Is Coca-Cola using AI mainly to cut jobs?
No. CFO John Murphy has gone on record saying he sees AI "more as a growth enabler than a cost reducer." While efficiency gains do appear in operations, the public messaging is that freed-up labor hours are redirected toward premium and value innovation, not layoffs. The deployment prioritizes higher-margin category expansion and localized marketing content rather than headcount reduction.
How does AI help Coca-Cola target both premium and value shoppers at the same time?

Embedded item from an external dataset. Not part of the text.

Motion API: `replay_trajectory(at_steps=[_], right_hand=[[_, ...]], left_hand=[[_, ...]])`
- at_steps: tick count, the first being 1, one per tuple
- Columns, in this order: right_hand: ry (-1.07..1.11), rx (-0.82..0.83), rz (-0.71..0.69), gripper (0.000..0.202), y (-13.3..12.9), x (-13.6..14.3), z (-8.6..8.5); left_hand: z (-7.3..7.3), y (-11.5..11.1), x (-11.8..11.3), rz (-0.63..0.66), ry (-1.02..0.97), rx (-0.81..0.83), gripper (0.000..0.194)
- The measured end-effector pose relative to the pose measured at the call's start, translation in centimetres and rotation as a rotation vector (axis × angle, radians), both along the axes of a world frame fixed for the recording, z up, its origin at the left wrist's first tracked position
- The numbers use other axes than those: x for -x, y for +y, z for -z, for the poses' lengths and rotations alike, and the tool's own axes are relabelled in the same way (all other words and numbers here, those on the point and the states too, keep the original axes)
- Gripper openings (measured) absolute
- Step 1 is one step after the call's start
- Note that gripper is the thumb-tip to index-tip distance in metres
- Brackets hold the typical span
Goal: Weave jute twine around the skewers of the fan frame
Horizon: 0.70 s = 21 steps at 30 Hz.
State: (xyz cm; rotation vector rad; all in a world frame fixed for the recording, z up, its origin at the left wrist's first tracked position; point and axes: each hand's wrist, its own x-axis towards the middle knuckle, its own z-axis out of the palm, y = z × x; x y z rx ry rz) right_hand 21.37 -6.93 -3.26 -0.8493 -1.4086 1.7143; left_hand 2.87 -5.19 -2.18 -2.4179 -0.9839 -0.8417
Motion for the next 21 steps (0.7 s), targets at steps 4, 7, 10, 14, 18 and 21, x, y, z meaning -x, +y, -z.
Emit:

The models ingest shopper-panel data, social sentiment, and real-time POS scans to segment occasions, not just people. A single household may be flagged as "premium" for weekend entertaining and "value" for weekday lunchboxes. Pricing engines then simulate elasticity curves for every SKU in each micro-segment, allowing the same store to run high-margin single-serve glass on end-caps and multi-can value packs in the cold vault without cannibalization. This dual-track strategy is what Coca-Cola calls "precision relevance across income segments."
What measurable impact has the WhatsApp restocking pilot delivered?
According to secondary coverage, retail managers who followed the AI-generated restock prompts saw significant sales improvements versus control stores. Forecast accuracy also improved substantially, cutting both out-of-stocks and excess inventory. While the figures come from external articles rather than an official earnings release, they represent the most specific RGM performance indicators currently in circulation.
How does Coca-Cola's AI stance compare with the broader CPG industry?
2025-2026 CPG deployments appear to balance cost containment with growth, resilience, and AI-enabled operational improvement; cost-focused automations like reporting and SKU optimization are common, but the evidence does not show they are the majority focus. Coca-Cola's narrative stands out by tying AI to revenue growth: scenario-modeling tools let finance simulate ROI of marketing investments in real time, aiming for what Murphy calls a "new secret sauce" in capital allocation. In short, while many peers chase savings, Coca-Cola is positioning AI as the engine for premium innovation and share gain.